(Task to complete):
Every line of the entries below that mentions "text" is to be copied out.

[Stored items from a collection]
<<<<

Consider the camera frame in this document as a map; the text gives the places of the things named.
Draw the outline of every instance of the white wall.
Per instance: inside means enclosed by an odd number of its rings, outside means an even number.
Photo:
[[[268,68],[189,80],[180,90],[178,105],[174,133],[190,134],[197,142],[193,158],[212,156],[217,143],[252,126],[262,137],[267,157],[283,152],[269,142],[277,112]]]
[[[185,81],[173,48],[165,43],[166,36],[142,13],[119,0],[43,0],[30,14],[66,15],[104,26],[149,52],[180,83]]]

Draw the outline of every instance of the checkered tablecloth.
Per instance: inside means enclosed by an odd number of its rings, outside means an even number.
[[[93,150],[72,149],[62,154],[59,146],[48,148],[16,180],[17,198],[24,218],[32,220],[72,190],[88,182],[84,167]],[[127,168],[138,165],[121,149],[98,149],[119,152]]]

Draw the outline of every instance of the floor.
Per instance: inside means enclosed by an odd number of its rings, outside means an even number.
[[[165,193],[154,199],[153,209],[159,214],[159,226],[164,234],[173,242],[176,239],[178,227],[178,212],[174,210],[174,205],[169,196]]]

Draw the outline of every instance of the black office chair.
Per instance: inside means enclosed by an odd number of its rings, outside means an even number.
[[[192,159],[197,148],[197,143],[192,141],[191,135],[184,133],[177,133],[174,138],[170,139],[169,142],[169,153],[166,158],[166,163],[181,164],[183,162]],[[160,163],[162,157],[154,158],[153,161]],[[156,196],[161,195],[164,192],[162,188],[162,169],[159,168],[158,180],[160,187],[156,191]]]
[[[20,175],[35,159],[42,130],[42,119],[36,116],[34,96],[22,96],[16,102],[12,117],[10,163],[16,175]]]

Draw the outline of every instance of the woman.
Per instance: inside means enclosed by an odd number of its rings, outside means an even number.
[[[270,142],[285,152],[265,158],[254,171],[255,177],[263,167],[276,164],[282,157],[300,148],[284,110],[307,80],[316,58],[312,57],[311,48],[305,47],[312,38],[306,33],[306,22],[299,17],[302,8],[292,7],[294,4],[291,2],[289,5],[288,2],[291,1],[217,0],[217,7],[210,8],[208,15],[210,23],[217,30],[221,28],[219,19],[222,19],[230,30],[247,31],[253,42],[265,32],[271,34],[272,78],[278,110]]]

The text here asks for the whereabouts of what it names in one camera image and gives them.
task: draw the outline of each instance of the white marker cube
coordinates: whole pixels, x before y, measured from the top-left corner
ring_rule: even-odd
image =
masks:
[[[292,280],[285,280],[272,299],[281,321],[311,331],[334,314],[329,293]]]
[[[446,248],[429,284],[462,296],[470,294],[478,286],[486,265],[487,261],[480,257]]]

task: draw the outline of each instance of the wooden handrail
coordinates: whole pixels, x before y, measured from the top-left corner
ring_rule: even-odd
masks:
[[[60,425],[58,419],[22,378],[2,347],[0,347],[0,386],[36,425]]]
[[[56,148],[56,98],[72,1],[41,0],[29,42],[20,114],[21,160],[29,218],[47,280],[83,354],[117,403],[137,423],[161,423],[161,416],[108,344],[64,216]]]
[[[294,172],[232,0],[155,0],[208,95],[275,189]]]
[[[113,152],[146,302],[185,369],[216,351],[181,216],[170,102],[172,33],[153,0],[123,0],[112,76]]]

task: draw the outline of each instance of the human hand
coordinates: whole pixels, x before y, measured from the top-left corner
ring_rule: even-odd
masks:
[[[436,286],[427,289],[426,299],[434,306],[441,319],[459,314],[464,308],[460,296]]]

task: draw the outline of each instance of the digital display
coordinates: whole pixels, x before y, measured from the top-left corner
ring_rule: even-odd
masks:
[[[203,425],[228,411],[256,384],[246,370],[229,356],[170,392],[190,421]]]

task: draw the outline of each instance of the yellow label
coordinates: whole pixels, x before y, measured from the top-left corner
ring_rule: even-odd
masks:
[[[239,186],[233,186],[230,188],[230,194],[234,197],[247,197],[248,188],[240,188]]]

>>>>

(Output of the exercise):
Consider the camera frame in this document as a map; the text gives the places of the things named.
The text here asks for the whereabouts of what it names in one camera image and gives them.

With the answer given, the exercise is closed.